- 382 Okunma
- 0 Yorum
- 2 Beğeni
TERE YATIRMA-4
Mehmet ile Şerife bir yıla yakın nişanlı kaldılar. Uzun süren nişanlılık süresi bitmiş, düğün yapma zamanı gelip çatmıştı. Düğün hazırlıkları çoktan başlamıştı bile. Anadolu’da düğünler, genelde kışın avareliğinde yapılırdı. Düğün için kar, kış zorluğu aranmazdı. Düğün yapılacak en iyi zaman ise kış mevsimiydi. Düğün davetiyeleri ilkönce kendi köylerinde dağıtıldı. Düğün sahipleri komşu köylerdeki akrabalarını unutmazlardı. Onlara da okuyuntucu göndererek düğüne davet ederlerdi. Okuyuntucular okuyuntuları; akrabalara, eş, dostlara dağıtırlar ve onları düğüne davet ederlerdi. Okuyuntucular, okuyuntu dağıtmaya komşu köylere gittiklerinde işlerini o gün yetiştiremezlerse o köyde geceyi geçirirler, ertesi gün diğer köyleri de gezerek işlerini tamamladıktan sonra kendi köylerine öyle dönerlerdi.
Anadolu’da düğünler muhteşemdi. Köy düğünleri daha bir başka olurdu. Tadına doyum olmazdı düğünlerin. Her şey doğaldı, riya yoktu. Herkes içinden geldiği gibi samimi davranırdı. Şen şakrak geçerdi. Komşu köyden gelen güreşçiler ve yarışmacılar sıraya girerlerdi. Halay çekmeler, oyunlar ve eğlenceler kışın dondurucu soğuğuna rağmen sabahlara kadar sürerdi. Gençlerin sinsin oyunu meşhurdur. Gençler adeta bu oyunu oynarken coşarlar ve kendilerinden geçerlerdi. Boş alan üzerine odunlar yığılır ve devasa bir ateş yakılırdı. Gençler sıraya girerler, yanan bu devasa ateşin üzerinden atlarlardı. Ateşin üzerinden atlayamayan, atlamaya cesaret edemeyen gençler cezalandırılırdı. Bu ceza alan gençler, bakkaldan veya dükkândan yiyecek içecek alırlardı. Alınan yiyecek ve içecekler düğün odasında afiyetle yenir ve içilirdi. Düğün odasında muhabbetin dibine vururlar, gençler oyunlarına sabahlara kadar devam ederlerdi.
Komşu köylerden düğüne icabet eden misafirler, kışın ortasında güzelce ağırlanırdı. Atı ya da eşeği olan misafirlerin at ve eşeklerini komşular ahırlarına götürürler. Hayvanların yemini, suyunu ve arpasını bol bol verirlerdi. Hele misafire türlü tavırlı yemekler hazırlanırdı. Gelenler bir haftadan önce köylerine dönmezlerdi. Gezerlerdi, tozarlardı ve eğlenirlerdi. Sılayı rahim yaparlardı ve hoşça vakit geçirirlerdi…
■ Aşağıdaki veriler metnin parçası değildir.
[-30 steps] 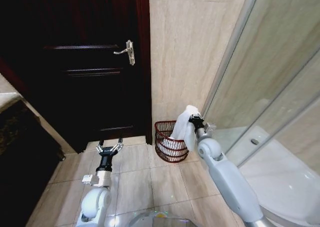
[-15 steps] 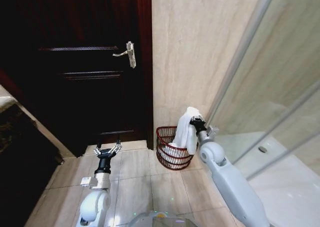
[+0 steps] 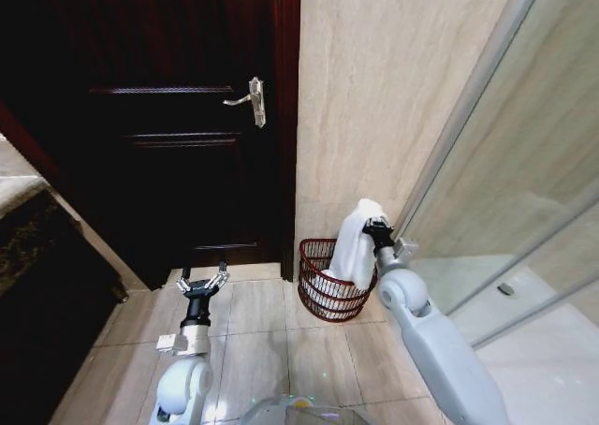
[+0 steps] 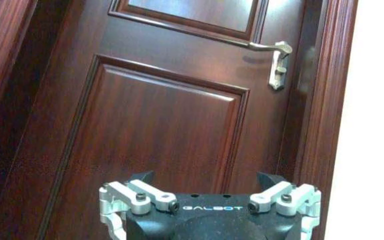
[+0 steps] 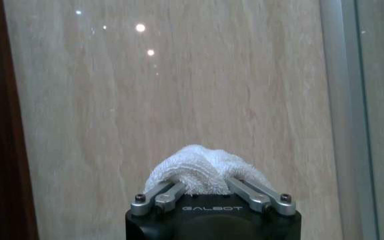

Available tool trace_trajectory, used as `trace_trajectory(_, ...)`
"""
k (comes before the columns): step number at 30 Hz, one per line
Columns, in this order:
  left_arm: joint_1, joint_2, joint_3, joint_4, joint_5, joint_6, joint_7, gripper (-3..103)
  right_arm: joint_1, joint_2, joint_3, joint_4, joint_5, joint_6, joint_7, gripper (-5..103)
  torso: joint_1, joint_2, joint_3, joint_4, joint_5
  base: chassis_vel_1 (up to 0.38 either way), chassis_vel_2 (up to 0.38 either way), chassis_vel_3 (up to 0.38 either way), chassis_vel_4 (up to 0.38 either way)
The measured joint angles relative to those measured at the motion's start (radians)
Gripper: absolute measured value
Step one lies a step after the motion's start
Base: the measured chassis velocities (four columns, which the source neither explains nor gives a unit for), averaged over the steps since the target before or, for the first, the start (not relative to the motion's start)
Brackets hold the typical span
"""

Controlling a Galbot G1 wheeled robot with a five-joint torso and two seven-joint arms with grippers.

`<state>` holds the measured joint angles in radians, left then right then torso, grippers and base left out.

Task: Discard the used towel into the hamper.

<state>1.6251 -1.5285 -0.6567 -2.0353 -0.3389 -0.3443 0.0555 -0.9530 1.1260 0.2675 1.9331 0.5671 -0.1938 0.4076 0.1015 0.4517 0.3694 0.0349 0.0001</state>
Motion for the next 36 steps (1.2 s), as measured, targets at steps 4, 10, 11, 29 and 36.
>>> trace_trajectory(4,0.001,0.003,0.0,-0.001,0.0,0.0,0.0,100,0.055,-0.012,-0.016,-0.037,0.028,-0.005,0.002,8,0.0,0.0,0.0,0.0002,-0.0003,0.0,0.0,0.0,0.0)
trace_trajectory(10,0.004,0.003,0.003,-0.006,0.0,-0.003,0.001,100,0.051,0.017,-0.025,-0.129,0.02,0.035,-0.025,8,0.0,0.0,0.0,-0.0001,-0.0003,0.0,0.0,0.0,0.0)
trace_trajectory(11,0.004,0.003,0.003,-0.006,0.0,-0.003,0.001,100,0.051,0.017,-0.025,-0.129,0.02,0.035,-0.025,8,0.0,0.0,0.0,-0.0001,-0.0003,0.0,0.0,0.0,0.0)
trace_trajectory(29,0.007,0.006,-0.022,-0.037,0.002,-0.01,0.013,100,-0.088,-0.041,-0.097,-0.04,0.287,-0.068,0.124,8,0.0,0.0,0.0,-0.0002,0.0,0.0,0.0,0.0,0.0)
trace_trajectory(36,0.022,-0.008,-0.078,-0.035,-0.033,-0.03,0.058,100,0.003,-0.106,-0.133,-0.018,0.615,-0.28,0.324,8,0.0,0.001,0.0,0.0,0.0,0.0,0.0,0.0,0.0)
Mehmet ve Şerife’nin düğünleri de muhteşem oldu. İki genç erken denecek yaşta evlenerek dünya evine girdiler. Mehmet on sekiz yaşında Şerife ise henüz on yedisindeydi. Gerçekten de çiçeği burnunda evli bu genç çiftler, birbirlerini çok seviyorlardı. Ölüyorlardı birbirleri için. Mutlu mu desem mutluydular. Çevresindekiler bu evli çifte imrenirler evliliklerini anlata anlata bitiremezlerdi. Gençler, mutluluktan göklerde yüzüyorlardı. Evlilikleri gerçekten de çok güzel gidiyordu. Allah nazarlardan korusun böyle evlilikleri.
Mehmet’in askere gitmesine daha iki yıl vardı. Anadolu’da askerliğini yapıp gelmeyenleri adam yerine koymazlardı. Adam olmanın, görev şuuruyla hareket etmenin toplumda saygınlığın olmasının ilk şartı askerliği yapmaktı. Gençler için askerlik yapmak çok önemliydi. Askerliğini yapmayan gençlere tek kelimeyle cahil derlerdi.
Bir aile için çocuk sahibi olmak gerçekten çok önemliydi. Evliliği daha da mutlu kılan yeni evlilerin çocuk sahibi olmalarıydı. Bu değiştirilemez bir düşünceydi. Çocuksuz bir aile düşünülebilir mi? Evi neşelendiren çocuklar değil midir? Çocuk, eve bereket getirir. Yeni doğan bebek eve rızkıyla girer. Her ebeveyn çocuk bekler. Bu doğaldı. Torun sevmek ve büyütmek dünyanın en büyük mutluluğuydu. Çocukların evin içinde, dışında ve bahçede cıvıl cıvıl oynamalarını kim istemez? Topal Kaymak ve Topal Kâmil de torun beklentisi içindeydiler. Bir an önce torunlarını kucaklarına almak istiyorlardı. Bunun için sabırsızlanıp duruyorlardı. “Ne zaman doğacak torunumuz? Ne zaman doğacak torunumuz?” diye evin içinde birbirlerine sorup duruyorlardı. Günler, aylar ve yıllar geçiyordu beklenen bebek gelmiyordu. Bebek bir türlü gelmek nedir bilmiyordu. Bir de bunun psikolojik baskısı var. İki yıl su gibi akıp geçmiş, Mehmet’in askerliği gelip çatmıştı hâlâ evde bir çocuk yoktu. Ağlayan bir bebek sesine rastlanmıyordu…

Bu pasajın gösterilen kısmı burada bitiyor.